Reproduce every line in the listing that contains the word "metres".

────

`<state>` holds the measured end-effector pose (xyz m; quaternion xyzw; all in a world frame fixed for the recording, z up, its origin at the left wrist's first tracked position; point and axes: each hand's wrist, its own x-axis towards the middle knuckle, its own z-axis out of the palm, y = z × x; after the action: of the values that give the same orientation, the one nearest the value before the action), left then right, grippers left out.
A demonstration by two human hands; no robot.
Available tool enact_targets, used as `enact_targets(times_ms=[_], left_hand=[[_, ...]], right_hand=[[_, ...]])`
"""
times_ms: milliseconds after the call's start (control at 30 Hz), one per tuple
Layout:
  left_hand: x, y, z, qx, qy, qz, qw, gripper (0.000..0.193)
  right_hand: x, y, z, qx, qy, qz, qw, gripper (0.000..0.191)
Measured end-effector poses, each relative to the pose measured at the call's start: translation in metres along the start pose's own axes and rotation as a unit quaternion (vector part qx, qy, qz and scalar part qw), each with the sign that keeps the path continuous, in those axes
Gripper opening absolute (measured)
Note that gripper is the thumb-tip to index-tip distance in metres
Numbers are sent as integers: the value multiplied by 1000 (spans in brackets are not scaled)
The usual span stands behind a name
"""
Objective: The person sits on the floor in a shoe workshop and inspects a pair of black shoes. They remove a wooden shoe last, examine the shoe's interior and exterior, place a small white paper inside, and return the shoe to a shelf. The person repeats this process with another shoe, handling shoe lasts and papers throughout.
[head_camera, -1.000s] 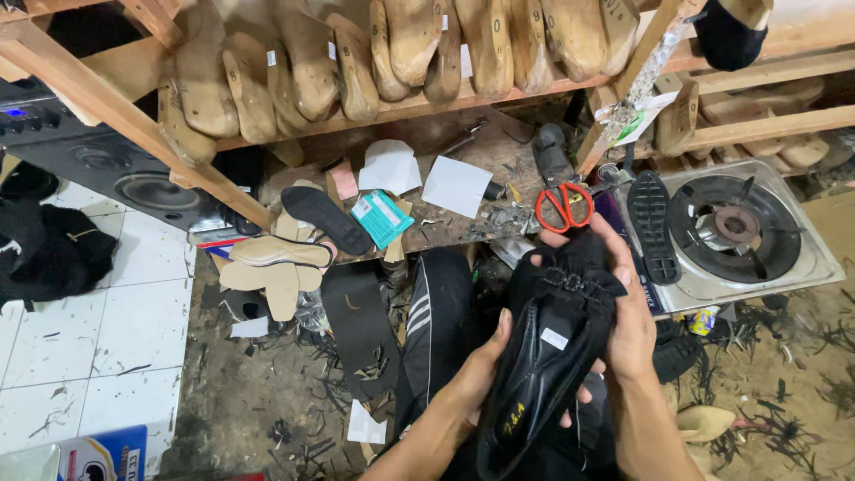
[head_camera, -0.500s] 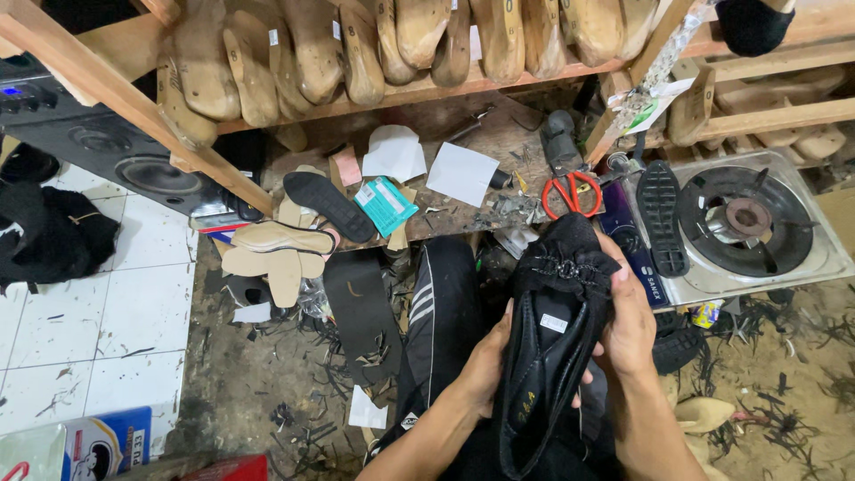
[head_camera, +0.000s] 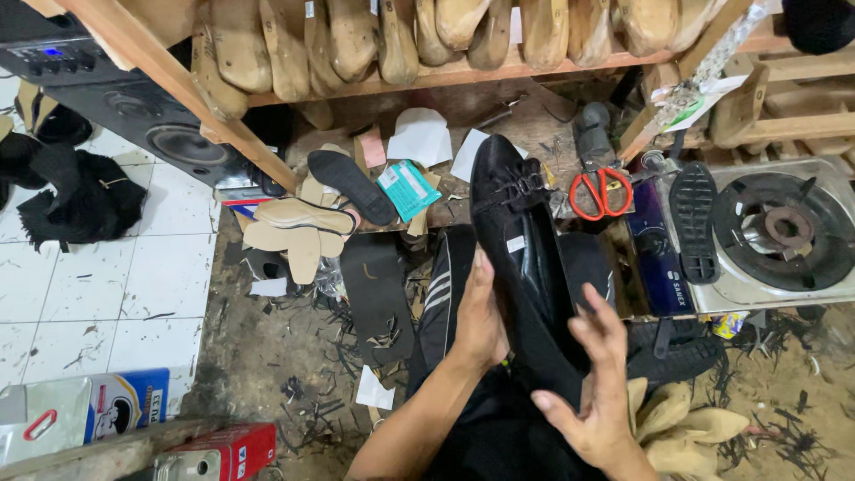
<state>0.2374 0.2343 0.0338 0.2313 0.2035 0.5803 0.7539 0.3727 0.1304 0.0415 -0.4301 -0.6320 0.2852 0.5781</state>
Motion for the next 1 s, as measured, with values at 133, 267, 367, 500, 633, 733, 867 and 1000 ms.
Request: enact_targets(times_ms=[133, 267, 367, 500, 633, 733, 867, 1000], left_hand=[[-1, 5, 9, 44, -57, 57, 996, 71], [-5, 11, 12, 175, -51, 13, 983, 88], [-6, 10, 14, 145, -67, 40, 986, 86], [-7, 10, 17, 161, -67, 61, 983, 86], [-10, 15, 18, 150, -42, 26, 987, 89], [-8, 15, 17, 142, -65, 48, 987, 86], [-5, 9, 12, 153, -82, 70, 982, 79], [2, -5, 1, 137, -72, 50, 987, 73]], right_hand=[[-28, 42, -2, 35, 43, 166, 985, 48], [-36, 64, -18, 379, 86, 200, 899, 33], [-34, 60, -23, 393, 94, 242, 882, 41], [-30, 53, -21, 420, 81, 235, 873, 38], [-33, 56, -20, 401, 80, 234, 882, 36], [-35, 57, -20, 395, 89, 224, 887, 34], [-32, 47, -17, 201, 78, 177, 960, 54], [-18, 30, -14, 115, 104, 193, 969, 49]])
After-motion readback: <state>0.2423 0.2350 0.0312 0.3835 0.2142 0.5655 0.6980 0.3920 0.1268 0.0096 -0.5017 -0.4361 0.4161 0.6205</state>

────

ANSWER TO THE PROBLEM —
Measured end-effector poses, each relative to the pose measured at the call's start: translation in metres along the start pose's own axes and rotation as a unit quaternion (vector part qx, qy, qz and scalar part qw), each with the sign that keeps the path continuous, in those axes
Note that gripper is the thumb-tip to index-tip distance in metres

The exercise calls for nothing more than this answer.